[TRY IT]
Lines holding the string "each" are the ones to copy from this listing.

[SOURCE MATERIAL]
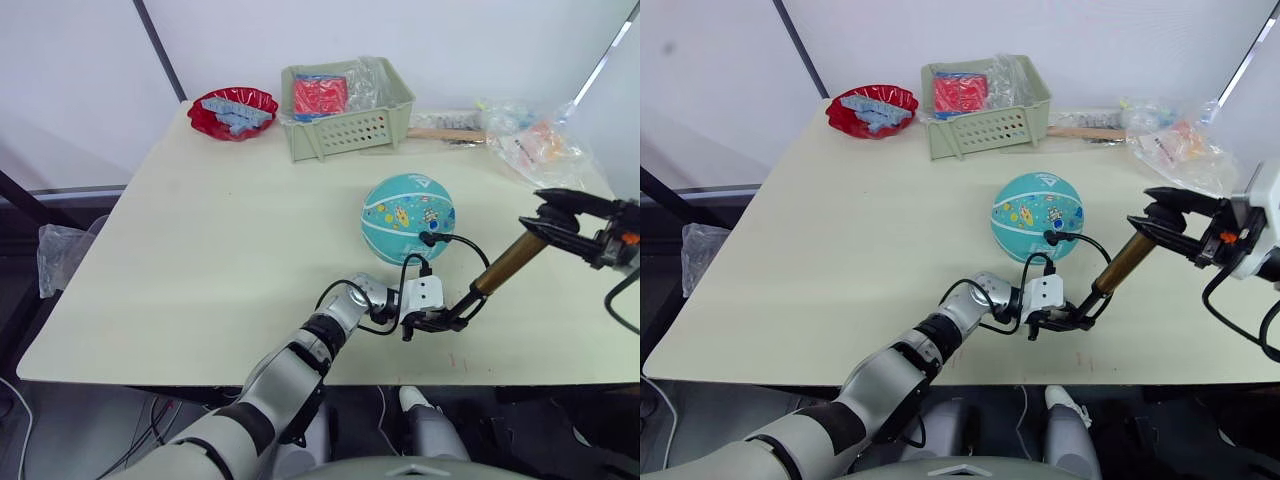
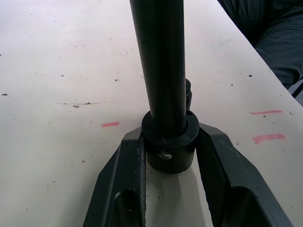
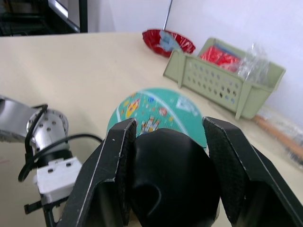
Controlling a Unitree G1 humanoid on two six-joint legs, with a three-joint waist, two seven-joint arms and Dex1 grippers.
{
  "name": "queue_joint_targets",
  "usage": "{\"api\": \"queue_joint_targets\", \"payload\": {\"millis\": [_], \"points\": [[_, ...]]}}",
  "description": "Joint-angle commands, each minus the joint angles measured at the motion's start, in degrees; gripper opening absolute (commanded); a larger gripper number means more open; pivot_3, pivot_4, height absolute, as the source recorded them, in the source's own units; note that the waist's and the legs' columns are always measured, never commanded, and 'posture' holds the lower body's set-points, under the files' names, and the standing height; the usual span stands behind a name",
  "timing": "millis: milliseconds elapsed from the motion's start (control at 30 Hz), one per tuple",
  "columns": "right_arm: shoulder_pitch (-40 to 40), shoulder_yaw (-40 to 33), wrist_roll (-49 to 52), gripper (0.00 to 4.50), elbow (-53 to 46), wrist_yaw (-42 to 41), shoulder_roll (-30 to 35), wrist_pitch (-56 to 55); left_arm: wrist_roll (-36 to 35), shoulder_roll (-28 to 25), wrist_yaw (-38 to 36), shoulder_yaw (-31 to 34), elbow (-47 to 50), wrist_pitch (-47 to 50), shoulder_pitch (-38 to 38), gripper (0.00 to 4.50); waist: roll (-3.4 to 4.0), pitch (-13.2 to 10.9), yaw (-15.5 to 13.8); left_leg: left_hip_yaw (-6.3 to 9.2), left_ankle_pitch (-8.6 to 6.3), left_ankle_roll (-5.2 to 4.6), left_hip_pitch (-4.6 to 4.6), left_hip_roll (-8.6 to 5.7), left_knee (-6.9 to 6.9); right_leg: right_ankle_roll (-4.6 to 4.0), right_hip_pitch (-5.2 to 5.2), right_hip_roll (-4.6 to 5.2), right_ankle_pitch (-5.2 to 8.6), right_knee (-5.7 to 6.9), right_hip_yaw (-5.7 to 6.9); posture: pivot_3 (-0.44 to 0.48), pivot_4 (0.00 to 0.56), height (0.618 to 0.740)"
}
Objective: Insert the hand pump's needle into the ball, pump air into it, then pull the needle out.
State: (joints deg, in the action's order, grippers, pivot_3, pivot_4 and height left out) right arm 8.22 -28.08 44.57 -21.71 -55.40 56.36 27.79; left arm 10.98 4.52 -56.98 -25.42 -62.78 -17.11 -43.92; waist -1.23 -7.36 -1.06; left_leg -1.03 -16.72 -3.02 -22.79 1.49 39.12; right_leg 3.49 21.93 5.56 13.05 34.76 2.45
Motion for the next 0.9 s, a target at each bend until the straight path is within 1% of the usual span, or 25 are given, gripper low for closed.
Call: {"api": "queue_joint_targets", "payload": {"millis": [33,167,233,400,500,533,633,733,767,900], "points": [[4.94,-5.97,2.34,1.74,-1.88,1.72,3.17,0.49,6.19,-3.55,1.76,-3.66,-7.17,4.34,3.07,1.03,0.00,-0.02,0.05,0.00,0.00,0.00,0.00,0.00,0.00,0.00,0.00,0.01,0.00,0.00,0.00,0.000,0.150,0.738],[8.73,-5.54,3.94,1.74,-2.55,2.42,4.82,2.24,6.22,-3.47,1.85,-3.73,-7.18,4.32,3.21,1.03,-0.06,-0.18,0.07,0.02,0.00,0.00,-0.01,0.00,0.00,0.01,0.00,0.14,0.00,0.01,0.01,0.000,0.150,0.738],[9.81,-5.22,4.22,1.74,-2.91,2.64,5.03,2.99,6.23,-3.44,1.85,-3.75,-7.16,4.31,3.31,1.03,0.05,-0.30,0.07,0.02,0.00,0.00,-0.07,0.00,0.01,0.01,0.05,0.16,-0.01,0.01,0.01,0.000,0.150,0.738],[9.69,-3.61,4.80,1.74,-5.23,3.09,3.26,4.66,6.27,-3.42,1.79,-3.80,-7.19,4.29,3.43,1.03,0.11,-0.37,0.05,-0.05,0.01,-0.01,-0.18,-0.11,0.01,0.10,0.16,0.29,-0.06,0.00,-0.07,0.000,0.150,0.738],[6.49,-0.40,2.01,1.74,-7.34,2.18,1.86,3.64,6.31,-3.41,1.80,-3.85,-7.20,4.32,3.53,1.03,0.11,-0.37,0.05,-0.05,0.01,-0.01,-0.18,-0.12,0.01,0.10,0.16,0.29,-0.06,0.00,-0.06,0.000,0.150,0.738],[5.87,1.16,1.84,1.74,-8.42,2.95,0.16,3.47,6.32,-3.41,1.81,-3.86,-7.19,4.34,3.55,1.03,0.04,-0.32,0.06,-0.04,0.01,-0.01,-0.16,-0.12,0.01,0.10,0.15,0.29,-0.06,0.01,-0.06,0.000,0.150,0.738],[1.80,7.29,-2.97,1.74,-10.50,3.33,-4.28,0.11,6.33,-3.33,1.97,-3.85,-7.15,4.43,3.59,1.03,-0.32,-0.04,0.13,0.02,0.01,-0.01,-0.06,-0.08,0.00,0.11,0.06,0.23,-0.05,0.00,-0.03,0.000,0.150,0.738],[-3.62,10.99,-7.62,1.72,-9.08,2.89,-8.23,-4.12,6.29,-3.25,2.34,-3.76,-7.13,4.52,3.65,1.03,-0.56,0.18,0.17,0.06,0.00,-0.01,0.05,-0.05,0.02,0.12,-0.05,0.22,-0.04,0.00,-0.02,0.000,0.150,0.738],[-5.03,12.05,-8.51,1.72,-8.60,2.93,-9.46,-5.14,6.30,-3.23,2.42,-3.76,-7.14,4.54,3.69,1.03,-0.79,0.35,0.19,0.07,0.00,-0.01,0.06,-0.06,0.02,0.12,-0.06,0.23,-0.04,0.00,-0.01,0.000,0.150,0.738],[-10.42,16.29,-14.07,1.72,-5.37,1.92,-12.44,-10.05,6.43,-3.14,2.60,-3.74,-7.12,4.58,3.86,1.03,-0.89,0.56,0.21,0.09,0.00,0.00,0.10,-0.02,0.01,0.11,-0.08,0.21,-0.04,0.00,-0.01,0.000,0.150,0.738]]}}
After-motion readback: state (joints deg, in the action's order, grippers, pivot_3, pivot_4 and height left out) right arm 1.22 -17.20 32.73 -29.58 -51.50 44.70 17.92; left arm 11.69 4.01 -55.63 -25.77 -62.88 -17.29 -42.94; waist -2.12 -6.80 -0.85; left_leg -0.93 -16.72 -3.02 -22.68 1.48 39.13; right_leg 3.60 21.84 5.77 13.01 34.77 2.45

[WRITTEN SOLUTION]
  "description": "Joint-angle commands, each minus the joint angles measured at the motion's start, in degrees; gripper opening absolute (commanded); a larger gripper number means more open; pivot_3, pivot_4, height absolute, as the source recorded them, in the source's own units; note that the waist's and the legs' columns are always measured, never commanded, and 'posture' holds the lower body's set-points, under the files' names, and the standing height; the usual span stands behind a name",
Motion for the next 0.9 s, a target at each bend until the straight path is within 1% of the usual span, or 25 are given, gripper low for closed.

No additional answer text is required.